| YOUR GOAL |
Output nothing but the lines from the one holding "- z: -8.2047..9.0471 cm" to the end of the listing. Reproduce them exactly, without the pictures.

---*---

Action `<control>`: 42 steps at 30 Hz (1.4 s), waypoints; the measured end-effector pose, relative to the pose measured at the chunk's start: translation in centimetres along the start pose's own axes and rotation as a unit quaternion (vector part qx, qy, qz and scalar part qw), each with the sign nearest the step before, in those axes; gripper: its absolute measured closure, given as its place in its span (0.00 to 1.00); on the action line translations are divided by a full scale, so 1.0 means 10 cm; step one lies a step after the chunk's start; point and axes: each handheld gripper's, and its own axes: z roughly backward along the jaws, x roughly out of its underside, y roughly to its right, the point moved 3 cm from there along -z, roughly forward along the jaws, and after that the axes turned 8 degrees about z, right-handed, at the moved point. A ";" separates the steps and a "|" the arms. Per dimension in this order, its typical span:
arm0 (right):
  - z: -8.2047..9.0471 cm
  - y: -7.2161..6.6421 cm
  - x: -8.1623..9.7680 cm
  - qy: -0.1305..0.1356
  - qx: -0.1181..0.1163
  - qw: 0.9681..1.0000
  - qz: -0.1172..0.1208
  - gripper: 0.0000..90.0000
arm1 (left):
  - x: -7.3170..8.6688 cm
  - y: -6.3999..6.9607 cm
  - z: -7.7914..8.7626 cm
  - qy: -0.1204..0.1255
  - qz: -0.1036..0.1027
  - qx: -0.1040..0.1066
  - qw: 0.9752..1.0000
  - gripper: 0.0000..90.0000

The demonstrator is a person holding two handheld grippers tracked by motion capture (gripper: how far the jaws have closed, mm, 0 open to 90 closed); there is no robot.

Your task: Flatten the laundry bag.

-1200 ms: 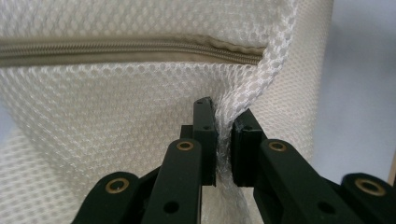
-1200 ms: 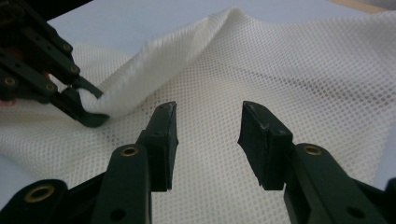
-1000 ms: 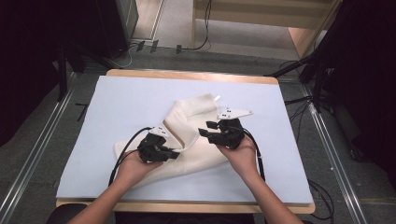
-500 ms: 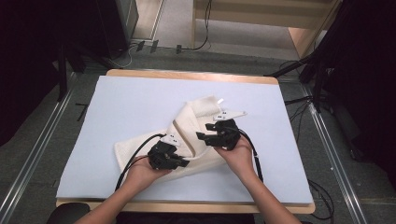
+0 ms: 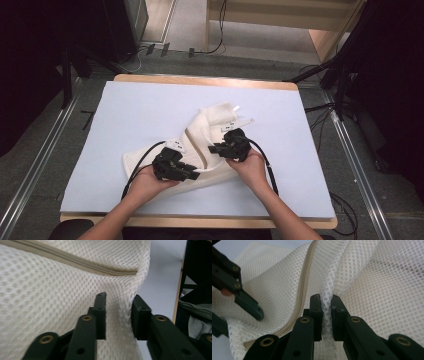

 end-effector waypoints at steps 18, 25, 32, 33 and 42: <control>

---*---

| OUTPUT BELOW |
  - z: -8.2047..9.0471 cm
  - y: -7.2161..6.6421 cm
  - x: -8.1623..9.7680 cm
  - qy: -0.1305..0.1356
  - qx: -0.1181..0.1163
  - qw: 0.9681..1.0000
  - qz: -0.1172..0.1208
  - gripper: 0.0000..90.0000
arm1 (left):
  - x: -7.3170..8.6688 cm
  - y: -6.3999..6.9607 cm
  - z: -7.7914..8.7626 cm
  - qy: -0.1204..0.1255
  - qz: -0.1036..0.1027
  - qx: -0.1040..0.1066
  - qw: 0.9752..1.0000
  - gripper: 0.0000..90.0000

The demonstrator is a person holding two handheld grippers tracked by motion capture (gripper: how far the jaws have closed, mm, 0 open to 90 closed); there is no robot.

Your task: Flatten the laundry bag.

-1200 ms: 
-1200 ms: 
-1000 ms: 
-500 ms: 
+0 ms: 

 end-effector waypoints at steps 18, 25, 32, 33 and 42: <control>

There is no more to this answer.